▶ HOW TO COMPLETE THIS TASK: From the records below, determine the number of lines containing "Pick". Output that number alone.

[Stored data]

=======

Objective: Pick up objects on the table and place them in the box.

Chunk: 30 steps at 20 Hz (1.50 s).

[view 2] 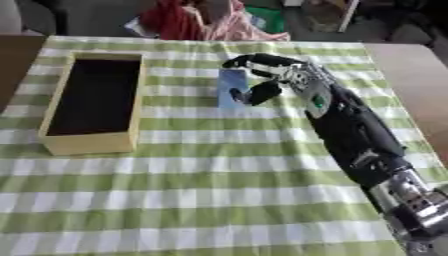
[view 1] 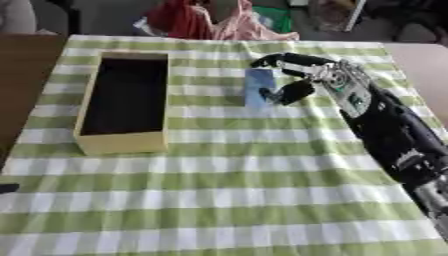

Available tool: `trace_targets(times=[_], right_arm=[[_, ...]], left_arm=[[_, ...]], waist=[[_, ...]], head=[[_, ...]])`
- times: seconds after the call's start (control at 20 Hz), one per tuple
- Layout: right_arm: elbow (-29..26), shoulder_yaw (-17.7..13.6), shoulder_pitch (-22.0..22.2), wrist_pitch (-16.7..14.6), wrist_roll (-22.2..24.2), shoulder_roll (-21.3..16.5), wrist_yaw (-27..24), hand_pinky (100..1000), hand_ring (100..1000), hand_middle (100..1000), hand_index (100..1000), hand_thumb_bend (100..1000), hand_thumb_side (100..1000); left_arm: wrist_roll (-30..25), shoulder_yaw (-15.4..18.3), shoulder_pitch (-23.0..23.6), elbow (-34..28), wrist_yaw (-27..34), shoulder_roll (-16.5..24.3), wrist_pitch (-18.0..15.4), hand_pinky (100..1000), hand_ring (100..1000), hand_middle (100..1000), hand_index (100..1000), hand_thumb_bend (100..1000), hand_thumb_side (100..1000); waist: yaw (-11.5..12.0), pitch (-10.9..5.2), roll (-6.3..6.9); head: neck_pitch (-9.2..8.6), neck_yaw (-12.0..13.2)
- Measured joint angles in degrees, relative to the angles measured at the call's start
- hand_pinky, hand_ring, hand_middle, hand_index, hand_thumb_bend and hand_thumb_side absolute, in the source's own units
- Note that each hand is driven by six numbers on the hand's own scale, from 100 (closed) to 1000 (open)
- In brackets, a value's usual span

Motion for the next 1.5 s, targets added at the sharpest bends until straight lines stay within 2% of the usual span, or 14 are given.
trace_targets(times=[0.25,0.45,0.5,0.55,0.6,0.7,1.0,1.35,1.4,1.45,1.5], right_arm=[[0.5,0.0,0.0,-0.2,-0.3,0.1,1.2,987,1000,916,1000,100,385],[0.5,-0.3,-0.1,-0.3,-1.4,0.3,1.8,947,1000,823,1000,100,286],[0.5,-0.3,-0.1,-0.4,-1.9,0.4,2.2,928,1000,751,994,100,172],[0.5,-0.3,-0.1,-0.4,-2.5,0.5,2.6,920,1000,721,990,100,130],[0.5,-0.3,-0.1,-0.5,-3.2,0.6,3.0,904,1000,636,978,100,100],[0.3,-0.3,-0.1,-0.8,-5.0,0.6,4.0,886,1000,543,969,100,100],[-1.5,-0.3,0.0,-1.9,-9.5,0.6,5.1,883,1000,513,965,100,100],[-7.1,0.8,-2.4,-2.6,-9.4,0.5,3.0,885,995,515,967,100,100],[-7.7,1.0,-2.9,-2.7,-9.2,0.5,2.6,885,994,516,967,100,160],[-8.1,1.2,-3.4,-2.8,-9.0,0.5,2.3,886,992,516,967,100,100],[-8.5,1.4,-4.0,-2.9,-8.7,0.6,2.1,886,991,516,967,100,100]], left_arm=[[0.0,0.0,0.0,0.0,0.0,0.0,0.0,622,882,707,673,100,612],[0.0,0.0,0.0,0.0,0.0,0.0,0.0,622,882,707,673,100,613],[0.0,0.0,0.0,0.0,0.0,0.0,0.0,622,882,706,673,100,613],[0.0,0.0,0.0,0.0,0.0,0.0,0.0,622,882,706,673,100,613],[0.0,0.0,0.0,0.0,0.0,0.0,0.0,622,882,706,673,100,613],[0.0,0.0,0.0,0.0,0.0,0.0,0.0,622,882,706,673,100,613],[-0.1,0.0,0.0,0.0,0.0,0.0,0.0,622,882,706,673,100,614],[-0.2,-0.2,0.2,0.0,0.0,0.0,0.1,622,882,705,673,100,610],[-0.2,-0.3,0.2,0.0,0.0,0.0,0.0,622,882,705,672,100,615],[-0.3,-0.4,0.2,0.0,0.0,0.0,0.0,622,882,705,672,100,608],[-0.4,-0.4,0.2,0.0,0.0,0.0,0.0,622,882,705,672,100,609]], waist=[[0.0,0.05,0.07],[0.2,0.06,0.12],[0.2,0.06,0.12],[0.2,0.06,0.13],[0.2,0.06,0.13],[0.2,0.06,0.16],[0.1,0.04,0.24],[0.3,-0.54,0.1],[0.5,-0.64,0.05],[0.7,-0.71,0.0],[0.9,-0.76,-0.04]], head=[[0.0,-0.2],[0.0,-0.3],[0.0,-0.4],[0.0,-0.4],[0.0,-0.4],[0.0,-0.4],[0.0,-0.5],[0.0,-0.6],[0.0,-0.6],[0.0,-0.7],[0.0,-0.8]])
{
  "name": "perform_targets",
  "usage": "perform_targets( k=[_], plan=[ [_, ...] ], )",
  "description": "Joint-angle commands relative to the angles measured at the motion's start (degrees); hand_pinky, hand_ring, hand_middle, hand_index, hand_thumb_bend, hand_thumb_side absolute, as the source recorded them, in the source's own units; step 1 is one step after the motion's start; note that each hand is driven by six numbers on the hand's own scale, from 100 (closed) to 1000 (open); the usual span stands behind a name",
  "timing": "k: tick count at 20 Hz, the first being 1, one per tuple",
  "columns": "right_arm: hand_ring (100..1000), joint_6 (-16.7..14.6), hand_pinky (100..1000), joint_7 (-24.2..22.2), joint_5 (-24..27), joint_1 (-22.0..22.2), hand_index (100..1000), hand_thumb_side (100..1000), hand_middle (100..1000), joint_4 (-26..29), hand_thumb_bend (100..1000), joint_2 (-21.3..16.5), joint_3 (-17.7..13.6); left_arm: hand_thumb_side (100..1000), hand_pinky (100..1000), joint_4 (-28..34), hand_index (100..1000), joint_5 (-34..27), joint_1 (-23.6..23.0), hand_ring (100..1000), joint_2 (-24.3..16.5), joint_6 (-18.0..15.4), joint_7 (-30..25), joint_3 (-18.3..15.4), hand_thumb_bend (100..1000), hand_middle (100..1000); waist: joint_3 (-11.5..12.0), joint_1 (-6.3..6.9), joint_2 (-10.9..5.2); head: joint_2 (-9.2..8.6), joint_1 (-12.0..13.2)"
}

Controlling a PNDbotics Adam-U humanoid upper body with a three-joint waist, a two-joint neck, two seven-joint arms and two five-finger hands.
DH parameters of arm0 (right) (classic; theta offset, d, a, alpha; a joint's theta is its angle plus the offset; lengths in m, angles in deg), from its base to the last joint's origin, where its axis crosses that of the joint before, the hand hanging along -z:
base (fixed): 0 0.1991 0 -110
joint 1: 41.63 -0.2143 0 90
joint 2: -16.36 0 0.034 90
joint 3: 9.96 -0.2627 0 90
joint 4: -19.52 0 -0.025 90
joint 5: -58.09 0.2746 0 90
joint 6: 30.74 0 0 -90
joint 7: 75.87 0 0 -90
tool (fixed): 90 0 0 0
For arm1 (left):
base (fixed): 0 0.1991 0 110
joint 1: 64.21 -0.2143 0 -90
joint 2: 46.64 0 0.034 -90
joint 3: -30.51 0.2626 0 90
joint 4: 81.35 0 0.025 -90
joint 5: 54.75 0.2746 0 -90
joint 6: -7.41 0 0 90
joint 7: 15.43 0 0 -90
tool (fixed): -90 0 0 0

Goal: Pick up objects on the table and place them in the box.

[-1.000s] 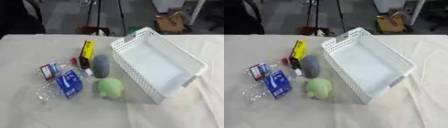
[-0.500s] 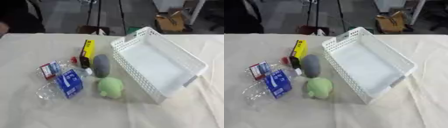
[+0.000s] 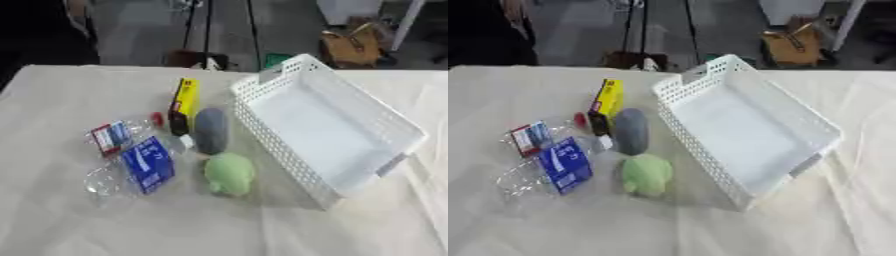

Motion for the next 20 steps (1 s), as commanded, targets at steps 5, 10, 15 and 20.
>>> perform_targets(
  k=[5, 10, 15, 20],
  plan=[
    [769, -0.1, 789, -0.5, 0.2, -0.2, 862, 1000, 660, 1.0, 100, -1.4, 0.2, 711, 831, 1.0, 973, 7.0, -4.4, 859, -15.7, 4.4, -5.6, 4.0, 100, 875, -0.3, 0.62, -1.37, 0.37, 0.4],
    [769, 0.0, 789, -0.7, 0.3, 0.0, 862, 1000, 659, 1.0, 100, -1.5, 0.3, 677, 830, 0.8, 988, 9.4, -6.5, 870, -22.4, 5.4, -8.7, 5.9, 100, 899, -0.1, 0.95, -1.56, 0.63, 0.6],
    [769, 0.0, 789, -1.0, 0.5, 0.1, 862, 1000, 659, 1.0, 100, -1.5, 0.6, 669, 835, -3.4, 999, 10.8, -6.2, 877, -29.7, 6.8, -13.0, 8.3, 100, 908, 0.0, 1.18, -1.98, 0.85, 0.8],
    [769, 0.1, 789, -1.3, 0.7, 0.3, 862, 1000, 659, 1.0, 100, -1.4, 0.7, 695, 860, -7.4, 1000, 12.0, -3.9, 894, -33.6, 2.9, -23.6, 11.1, 100, 920, -0.2, 1.31, -2.2, 0.8, 1.1]
  ],
)
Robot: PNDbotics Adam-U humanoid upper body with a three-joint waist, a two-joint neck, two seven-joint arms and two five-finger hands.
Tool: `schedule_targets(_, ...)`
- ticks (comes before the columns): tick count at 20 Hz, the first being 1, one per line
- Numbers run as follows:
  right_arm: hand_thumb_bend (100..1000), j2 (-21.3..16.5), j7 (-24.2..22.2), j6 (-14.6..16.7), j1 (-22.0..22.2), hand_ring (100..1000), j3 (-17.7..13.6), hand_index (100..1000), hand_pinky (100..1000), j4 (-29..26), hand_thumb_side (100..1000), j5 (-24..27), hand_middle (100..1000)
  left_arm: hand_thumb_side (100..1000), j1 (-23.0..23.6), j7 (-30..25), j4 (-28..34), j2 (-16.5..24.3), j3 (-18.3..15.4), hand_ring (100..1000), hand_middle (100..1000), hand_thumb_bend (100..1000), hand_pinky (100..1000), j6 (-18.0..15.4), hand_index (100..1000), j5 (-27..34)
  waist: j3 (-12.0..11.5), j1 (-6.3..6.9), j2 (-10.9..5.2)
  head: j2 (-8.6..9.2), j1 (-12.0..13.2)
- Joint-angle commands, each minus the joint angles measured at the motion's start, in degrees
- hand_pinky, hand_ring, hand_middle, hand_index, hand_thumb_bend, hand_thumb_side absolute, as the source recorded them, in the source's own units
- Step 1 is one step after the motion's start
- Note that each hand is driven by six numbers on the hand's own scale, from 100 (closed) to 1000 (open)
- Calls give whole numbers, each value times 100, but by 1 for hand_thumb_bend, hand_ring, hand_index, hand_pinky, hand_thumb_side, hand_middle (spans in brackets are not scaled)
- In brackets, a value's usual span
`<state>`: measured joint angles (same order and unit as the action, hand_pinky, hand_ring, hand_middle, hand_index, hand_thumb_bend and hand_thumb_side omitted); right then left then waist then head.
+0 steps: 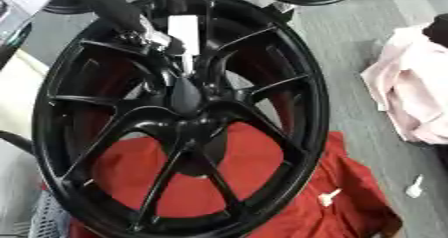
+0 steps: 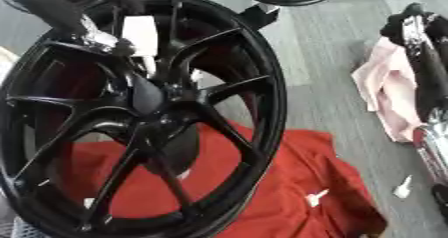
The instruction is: Pull the pin out of the wheel hub.
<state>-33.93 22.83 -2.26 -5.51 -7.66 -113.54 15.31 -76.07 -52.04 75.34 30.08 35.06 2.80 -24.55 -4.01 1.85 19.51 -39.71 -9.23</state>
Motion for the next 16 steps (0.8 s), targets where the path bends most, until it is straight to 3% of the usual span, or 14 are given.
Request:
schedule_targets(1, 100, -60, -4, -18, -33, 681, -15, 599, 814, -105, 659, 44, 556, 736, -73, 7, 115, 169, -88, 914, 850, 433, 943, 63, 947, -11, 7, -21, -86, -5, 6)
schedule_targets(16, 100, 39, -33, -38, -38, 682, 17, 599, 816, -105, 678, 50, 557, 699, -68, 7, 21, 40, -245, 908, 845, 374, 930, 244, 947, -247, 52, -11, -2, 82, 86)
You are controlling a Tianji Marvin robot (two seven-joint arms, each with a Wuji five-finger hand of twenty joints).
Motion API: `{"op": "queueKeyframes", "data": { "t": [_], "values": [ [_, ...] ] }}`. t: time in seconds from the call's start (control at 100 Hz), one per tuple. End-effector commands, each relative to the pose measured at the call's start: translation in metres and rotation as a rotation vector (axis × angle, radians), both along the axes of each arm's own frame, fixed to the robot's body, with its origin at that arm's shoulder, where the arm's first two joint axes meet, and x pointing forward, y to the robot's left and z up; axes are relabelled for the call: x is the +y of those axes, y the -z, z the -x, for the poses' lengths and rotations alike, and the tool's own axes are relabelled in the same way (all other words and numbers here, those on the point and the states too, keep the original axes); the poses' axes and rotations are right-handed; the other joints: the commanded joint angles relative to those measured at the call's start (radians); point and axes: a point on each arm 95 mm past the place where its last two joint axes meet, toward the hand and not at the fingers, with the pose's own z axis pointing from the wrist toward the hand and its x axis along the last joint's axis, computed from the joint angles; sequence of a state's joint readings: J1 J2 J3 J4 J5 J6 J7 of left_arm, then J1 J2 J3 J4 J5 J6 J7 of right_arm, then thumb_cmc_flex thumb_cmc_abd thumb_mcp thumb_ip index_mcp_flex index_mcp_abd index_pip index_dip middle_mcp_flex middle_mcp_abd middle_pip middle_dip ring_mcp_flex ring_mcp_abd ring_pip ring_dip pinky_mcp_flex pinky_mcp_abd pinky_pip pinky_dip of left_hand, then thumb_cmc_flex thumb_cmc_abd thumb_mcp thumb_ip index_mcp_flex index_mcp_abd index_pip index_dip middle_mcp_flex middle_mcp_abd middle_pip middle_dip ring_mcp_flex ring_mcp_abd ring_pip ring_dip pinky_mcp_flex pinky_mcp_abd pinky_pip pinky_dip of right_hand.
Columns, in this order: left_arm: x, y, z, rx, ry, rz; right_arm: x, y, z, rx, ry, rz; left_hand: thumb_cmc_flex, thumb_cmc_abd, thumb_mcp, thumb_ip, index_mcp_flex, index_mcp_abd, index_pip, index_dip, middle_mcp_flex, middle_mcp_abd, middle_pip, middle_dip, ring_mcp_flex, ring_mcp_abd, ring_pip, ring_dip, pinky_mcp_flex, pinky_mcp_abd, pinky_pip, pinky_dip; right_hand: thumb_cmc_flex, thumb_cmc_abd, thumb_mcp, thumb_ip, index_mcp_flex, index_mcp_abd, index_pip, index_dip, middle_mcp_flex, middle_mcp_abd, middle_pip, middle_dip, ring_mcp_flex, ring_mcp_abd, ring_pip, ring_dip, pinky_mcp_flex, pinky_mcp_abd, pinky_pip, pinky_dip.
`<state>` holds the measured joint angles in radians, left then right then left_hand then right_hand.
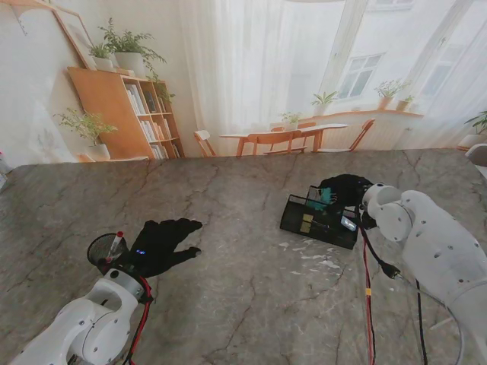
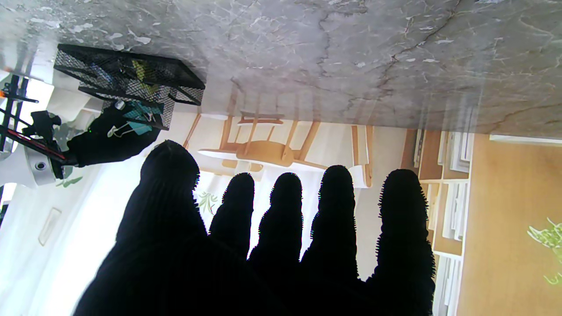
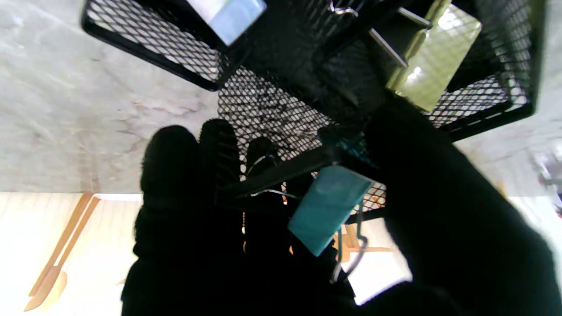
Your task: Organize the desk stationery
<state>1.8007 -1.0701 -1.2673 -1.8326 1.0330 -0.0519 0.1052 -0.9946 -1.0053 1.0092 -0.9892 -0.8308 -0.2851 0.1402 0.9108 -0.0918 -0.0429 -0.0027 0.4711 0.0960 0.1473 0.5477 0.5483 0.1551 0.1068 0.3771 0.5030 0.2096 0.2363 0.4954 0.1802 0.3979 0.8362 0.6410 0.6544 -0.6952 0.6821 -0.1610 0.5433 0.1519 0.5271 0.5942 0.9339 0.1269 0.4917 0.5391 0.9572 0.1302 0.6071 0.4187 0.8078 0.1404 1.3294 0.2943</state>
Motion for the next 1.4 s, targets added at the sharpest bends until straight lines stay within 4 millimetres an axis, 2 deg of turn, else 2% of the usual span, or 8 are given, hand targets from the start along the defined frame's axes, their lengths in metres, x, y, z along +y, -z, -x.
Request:
{"op": "queueKeyframes", "data": {
  "t": [0.0,0.34,0.97,1.09,1.2,1.27,1.32,1.39],
  "values": [
    [-0.001,0.003,0.002,0.006,-0.004,0.007,0.014,0.031,0.014,0.081,-0.04,-0.009,0.007,0.081,-0.004,-0.057,0.022,0.017,0.011,0.007,0.013,-0.007,0.004,0.008,0.016,-0.007,0.006,0.003,0.0,-0.022,0.024,0.034,0.176,0.052,0.094,-0.023,0.137,-0.171,0.19,-0.048,0.103,-0.09,0.04,0.05,0.067,-0.103,0.092,0.013,0.045,-0.087,0.035,-0.036],
    [0.0,0.003,0.004,-0.002,-0.009,0.018,0.059,0.041,0.022,0.107,-0.157,-0.154,0.009,0.088,-0.004,-0.057,0.022,0.018,0.011,0.009,0.013,-0.006,0.004,0.009,0.017,-0.007,0.008,0.005,0.0,-0.025,0.025,0.034,0.291,0.076,0.09,-0.018,0.139,-0.212,0.294,-0.121,0.156,-0.104,0.005,0.067,0.104,-0.1,0.082,0.006,0.082,-0.105,0.027,-0.066],
    [0.004,0.002,0.007,-0.021,-0.019,0.027,0.14,0.033,0.036,0.071,-0.387,-0.345,0.009,0.093,-0.004,-0.057,0.025,0.018,0.012,0.011,0.014,-0.007,0.005,0.01,0.019,-0.01,0.01,0.008,0.001,-0.027,0.027,0.034,0.292,0.068,0.088,-0.02,0.137,-0.22,0.319,-0.135,0.157,-0.105,0.004,0.07,0.109,-0.105,0.101,0.024,0.095,-0.105,0.028,-0.071],
    [0.004,0.002,0.008,-0.024,-0.018,0.029,0.147,0.035,0.037,0.073,-0.402,-0.353,0.008,0.094,-0.004,-0.057,0.025,0.02,0.012,0.012,0.015,-0.007,0.005,0.01,0.02,-0.008,0.01,0.008,0.001,-0.027,0.027,0.034,0.265,0.053,0.097,-0.021,0.128,-0.212,0.314,-0.13,0.139,-0.092,0.007,0.082,0.086,-0.091,0.12,0.035,0.07,-0.055,0.055,-0.061],
    [0.005,0.002,0.008,-0.026,-0.021,0.033,0.15,0.034,0.039,0.076,-0.421,-0.322,0.007,0.095,-0.004,-0.057,0.026,0.017,0.012,0.012,0.015,-0.007,0.005,0.011,0.02,-0.01,0.01,0.008,0.0,-0.026,0.028,0.034,0.144,0.031,0.142,-0.017,0.125,-0.174,0.218,-0.072,0.071,-0.068,0.037,0.076,0.039,-0.087,0.166,0.059,0.029,-0.012,0.098,-0.019],
    [0.005,0.002,0.008,-0.028,-0.022,0.034,0.15,0.033,0.04,0.073,-0.429,-0.305,0.008,0.095,-0.004,-0.057,0.026,0.019,0.013,0.012,0.017,-0.006,0.006,0.011,0.022,-0.009,0.01,0.009,0.001,-0.027,0.028,0.034,0.069,0.055,0.156,0.02,0.13,-0.152,0.109,0.004,0.012,-0.056,0.07,0.053,0.007,-0.071,0.192,0.07,-0.008,0.025,0.114,0.022],
    [0.005,0.001,0.009,-0.029,-0.022,0.035,0.15,0.032,0.041,0.076,-0.425,-0.295,0.006,0.095,-0.005,-0.057,0.027,0.018,0.013,0.012,0.016,-0.007,0.005,0.011,0.02,-0.01,0.01,0.009,0.0,-0.027,0.028,0.034,0.027,0.081,0.152,0.072,0.129,-0.138,0.029,0.069,-0.03,-0.049,0.078,0.011,-0.016,-0.06,0.204,0.076,-0.039,0.045,0.119,0.053],
    [0.005,0.001,0.009,-0.03,-0.024,0.036,0.149,0.029,0.043,0.077,-0.418,-0.289,0.008,0.096,-0.003,-0.056,0.025,0.018,0.012,0.012,0.015,-0.007,0.005,0.011,0.02,-0.008,0.01,0.009,0.001,-0.027,0.028,0.034,-0.011,0.09,0.131,0.085,0.091,-0.123,-0.016,0.097,-0.092,-0.034,0.068,0.008,-0.051,-0.039,0.207,0.081,-0.089,0.081,0.123,0.074]
  ]
}}
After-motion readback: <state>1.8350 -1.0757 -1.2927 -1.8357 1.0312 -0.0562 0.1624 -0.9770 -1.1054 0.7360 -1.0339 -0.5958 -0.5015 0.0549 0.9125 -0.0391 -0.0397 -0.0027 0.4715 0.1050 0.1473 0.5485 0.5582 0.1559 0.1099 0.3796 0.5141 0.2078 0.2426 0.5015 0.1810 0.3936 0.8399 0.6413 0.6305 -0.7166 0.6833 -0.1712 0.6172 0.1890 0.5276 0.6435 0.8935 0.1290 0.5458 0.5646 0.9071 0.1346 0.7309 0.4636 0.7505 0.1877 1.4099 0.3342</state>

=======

▶ FINAL ANSWER: 2